Exactly as written, retype the listing below, omitting the pictures.

========

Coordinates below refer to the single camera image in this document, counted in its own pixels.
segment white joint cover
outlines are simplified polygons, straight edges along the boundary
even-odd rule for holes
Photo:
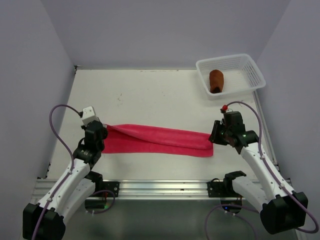
[[[96,185],[87,178],[84,178],[80,181],[69,200],[65,203],[65,206],[61,212],[61,216],[63,216],[63,222],[65,225],[67,225],[70,218],[86,200],[86,198],[94,193],[95,188]]]
[[[96,112],[93,106],[88,106],[86,108],[84,108],[83,110],[83,115],[82,115],[82,122],[83,125],[87,126],[88,123],[92,122],[92,121],[100,121],[99,118],[96,116]]]
[[[265,192],[255,185],[246,176],[237,177],[232,181],[232,188],[237,193],[243,196],[254,208],[260,213],[263,204],[267,204]]]
[[[258,151],[259,151],[258,143],[257,142],[251,143],[249,144],[249,146],[242,148],[241,156],[249,164],[254,174],[260,181],[268,201],[275,199],[276,195],[280,195],[281,197],[287,196],[287,194],[279,187],[279,185],[276,183],[276,181],[268,171],[263,160],[260,158],[260,154],[258,153]],[[268,155],[265,152],[266,151],[262,146],[262,154],[264,154],[265,160],[269,165],[269,167],[271,168],[272,172],[284,184],[285,188],[289,192],[294,191],[294,189],[286,182],[286,180],[278,172],[278,170],[273,165],[273,163],[271,162],[271,160],[269,159]]]
[[[44,207],[47,199],[52,194],[53,190],[56,189],[57,185],[63,180],[63,178],[67,175],[69,169],[71,168],[71,162],[68,165],[67,169],[64,171],[59,180],[55,183],[55,185],[50,189],[50,191],[39,201],[40,207]],[[83,160],[75,159],[74,160],[74,168],[72,170],[72,174],[66,179],[66,181],[61,185],[59,190],[55,193],[52,201],[48,205],[47,209],[54,208],[55,212],[61,215],[61,211],[65,206],[65,203],[68,201],[69,197],[78,186],[79,182],[90,172],[89,164],[85,163]]]

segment cloth
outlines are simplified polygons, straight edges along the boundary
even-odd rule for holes
[[[162,153],[211,157],[214,147],[209,134],[136,124],[108,125],[104,154]]]

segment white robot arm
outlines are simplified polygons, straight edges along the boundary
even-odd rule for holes
[[[245,173],[236,171],[225,175],[221,183],[224,191],[248,200],[260,213],[261,222],[270,234],[303,226],[306,212],[293,198],[307,208],[306,195],[303,192],[296,193],[281,176],[263,146],[259,146],[257,134],[252,130],[246,131],[240,112],[226,112],[225,109],[221,109],[221,112],[223,119],[214,122],[209,141],[234,147],[252,168],[262,186],[262,189],[257,187]]]
[[[37,204],[29,203],[23,210],[24,239],[31,240],[36,232],[36,239],[61,240],[79,206],[94,192],[102,190],[102,175],[91,169],[101,157],[108,132],[92,106],[84,108],[80,116],[84,138],[73,152],[74,159],[51,190]]]

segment light purple wall
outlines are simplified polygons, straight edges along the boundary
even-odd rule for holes
[[[290,0],[42,0],[77,65],[195,68],[258,59]]]
[[[307,195],[320,221],[319,10],[319,0],[292,0],[257,64],[266,80],[258,93],[281,172]],[[308,220],[306,228],[313,223]]]
[[[40,0],[0,1],[0,31],[0,238],[16,240],[56,142],[50,108],[67,102],[74,67]]]

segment white plastic basket
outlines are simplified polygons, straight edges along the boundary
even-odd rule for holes
[[[255,61],[248,54],[221,56],[196,62],[196,69],[209,99],[251,93],[263,88],[266,81]],[[223,73],[222,92],[211,93],[209,73],[218,69]]]

========

→ Task output
Coordinates below refer to the single camera image in this document, counted in its own pixels.
segment white joint cover
outlines are simplified polygons, straight edges along the boundary
even-odd rule for holes
Photo:
[[[96,185],[87,178],[84,178],[80,181],[69,200],[65,203],[65,206],[61,212],[61,216],[63,216],[63,222],[65,225],[67,225],[70,218],[86,200],[86,198],[94,193],[95,188]]]
[[[96,112],[93,106],[88,106],[86,108],[84,108],[83,110],[83,115],[82,115],[82,122],[83,125],[87,126],[88,123],[92,122],[92,121],[100,121],[99,118],[96,116]]]
[[[265,192],[255,185],[246,176],[237,177],[232,181],[232,188],[237,193],[243,196],[254,208],[260,213],[263,204],[267,204]]]
[[[258,151],[259,151],[258,143],[257,142],[251,143],[249,144],[249,146],[242,148],[241,156],[249,164],[254,174],[260,181],[268,201],[275,199],[276,195],[280,195],[281,197],[287,196],[287,194],[279,187],[279,185],[276,183],[276,181],[268,171],[263,160],[260,158],[260,154],[258,153]],[[268,155],[265,152],[266,151],[262,146],[262,154],[264,154],[265,160],[269,165],[269,167],[271,168],[272,172],[284,184],[285,188],[289,192],[294,191],[294,189],[286,182],[286,180],[278,172],[278,170],[273,165],[273,163],[271,162],[271,160],[269,159]]]
[[[44,207],[47,199],[52,194],[53,190],[56,189],[57,185],[63,180],[63,178],[67,175],[69,169],[71,168],[71,162],[68,165],[67,169],[64,171],[59,180],[55,183],[55,185],[50,189],[50,191],[39,201],[40,207]],[[83,160],[75,159],[74,160],[74,168],[72,170],[72,174],[66,179],[66,181],[61,185],[59,190],[55,193],[52,201],[48,205],[47,209],[54,208],[55,212],[61,215],[61,211],[65,206],[65,203],[68,201],[69,197],[78,186],[79,182],[90,172],[89,164],[85,163]]]

segment cloth
outlines are simplified polygons, straight edges along the boundary
even-odd rule for holes
[[[162,153],[211,157],[214,147],[209,134],[136,124],[108,125],[104,154]]]

segment white robot arm
outlines are simplified polygons, straight edges along the boundary
even-odd rule for holes
[[[245,173],[236,171],[225,175],[221,183],[224,191],[248,200],[260,213],[261,222],[270,234],[303,226],[306,212],[293,198],[307,208],[306,195],[303,192],[296,193],[281,176],[263,146],[259,146],[257,134],[252,130],[246,131],[240,112],[226,112],[225,109],[221,109],[221,112],[223,119],[214,122],[209,141],[234,147],[252,168],[262,186],[262,189],[257,187]]]
[[[37,204],[29,203],[23,210],[24,239],[31,240],[36,232],[36,239],[61,240],[79,206],[94,192],[102,190],[102,175],[91,169],[101,157],[108,132],[92,106],[84,108],[80,116],[84,138],[73,152],[74,159],[51,190]]]

segment light purple wall
outlines are simplified polygons, straight edges along the boundary
even-odd rule for holes
[[[290,0],[42,0],[77,65],[195,68],[258,59]]]
[[[307,195],[320,221],[319,10],[319,0],[292,0],[257,64],[266,80],[258,93],[281,172]],[[308,220],[306,228],[313,223]]]
[[[40,0],[0,1],[0,31],[0,238],[16,240],[56,142],[50,108],[67,102],[74,67]]]

segment white plastic basket
outlines are simplified polygons, straight edges along the boundary
even-odd rule for holes
[[[255,61],[248,54],[221,56],[196,62],[196,69],[209,99],[251,93],[263,88],[266,81]],[[223,73],[222,92],[211,93],[209,73],[218,69]]]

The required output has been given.